=== WHAT YOU WILL DO ===
Reproduce nothing but the lines from the one with "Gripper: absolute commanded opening" down to the last line of the data below.

=== DATA EXTRACT ===
══════════════════════════════
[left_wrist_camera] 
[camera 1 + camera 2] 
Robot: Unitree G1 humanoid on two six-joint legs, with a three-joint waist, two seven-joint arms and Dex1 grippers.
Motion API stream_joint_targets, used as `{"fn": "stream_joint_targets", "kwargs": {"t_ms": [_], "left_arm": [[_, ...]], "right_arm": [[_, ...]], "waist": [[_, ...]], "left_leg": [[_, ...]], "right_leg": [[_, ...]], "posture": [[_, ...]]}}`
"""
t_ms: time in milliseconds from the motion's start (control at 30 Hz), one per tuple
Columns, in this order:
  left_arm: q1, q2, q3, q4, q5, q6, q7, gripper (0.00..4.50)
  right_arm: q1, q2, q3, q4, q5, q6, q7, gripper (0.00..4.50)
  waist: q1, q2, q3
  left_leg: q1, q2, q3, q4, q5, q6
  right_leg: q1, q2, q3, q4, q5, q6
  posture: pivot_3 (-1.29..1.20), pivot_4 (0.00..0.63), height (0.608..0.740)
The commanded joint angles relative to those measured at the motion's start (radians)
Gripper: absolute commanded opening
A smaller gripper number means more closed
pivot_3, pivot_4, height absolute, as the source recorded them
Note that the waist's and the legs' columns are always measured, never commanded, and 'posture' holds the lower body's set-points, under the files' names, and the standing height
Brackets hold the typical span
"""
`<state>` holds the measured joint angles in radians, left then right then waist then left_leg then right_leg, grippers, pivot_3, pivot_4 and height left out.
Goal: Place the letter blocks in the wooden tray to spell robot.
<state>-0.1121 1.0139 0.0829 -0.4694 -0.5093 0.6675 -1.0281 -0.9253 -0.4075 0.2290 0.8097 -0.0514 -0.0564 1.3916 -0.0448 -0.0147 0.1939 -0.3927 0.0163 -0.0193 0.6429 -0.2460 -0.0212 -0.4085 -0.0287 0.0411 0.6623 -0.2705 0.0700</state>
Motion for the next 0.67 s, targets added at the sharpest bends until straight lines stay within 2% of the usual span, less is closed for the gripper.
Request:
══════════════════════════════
=== ANSWER TO THE PROBLEM ===
Gripper: absolute commanded opening
A smaller gripper number means more closed
pivot_3, pivot_4, height absolute, as the source recorded them
Note that the waist's and the legs' columns are always measured, never commanded, and 'posture' holds the lower body's set-points, under the files' names, and the standing height
Brackets hold the typical span
"""
`<state>` holds the measured joint angles in radians, left then right then waist then left_leg then right_leg, grippers, pivot_3, pivot_4 and height left out.
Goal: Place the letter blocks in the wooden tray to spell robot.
<state>-0.1121 1.0139 0.0829 -0.4694 -0.5093 0.6675 -1.0281 -0.9253 -0.4075 0.2290 0.8097 -0.0514 -0.0564 1.3916 -0.0448 -0.0147 0.1939 -0.3927 0.0163 -0.0193 0.6429 -0.2460 -0.0212 -0.4085 -0.0287 0.0411 0.6623 -0.2705 0.0700</state>
Motion for the next 0.67 s, targets added at the sharpest bends until straight lines stay within 2% of the usual span, less is closed for the gripper.
Request:

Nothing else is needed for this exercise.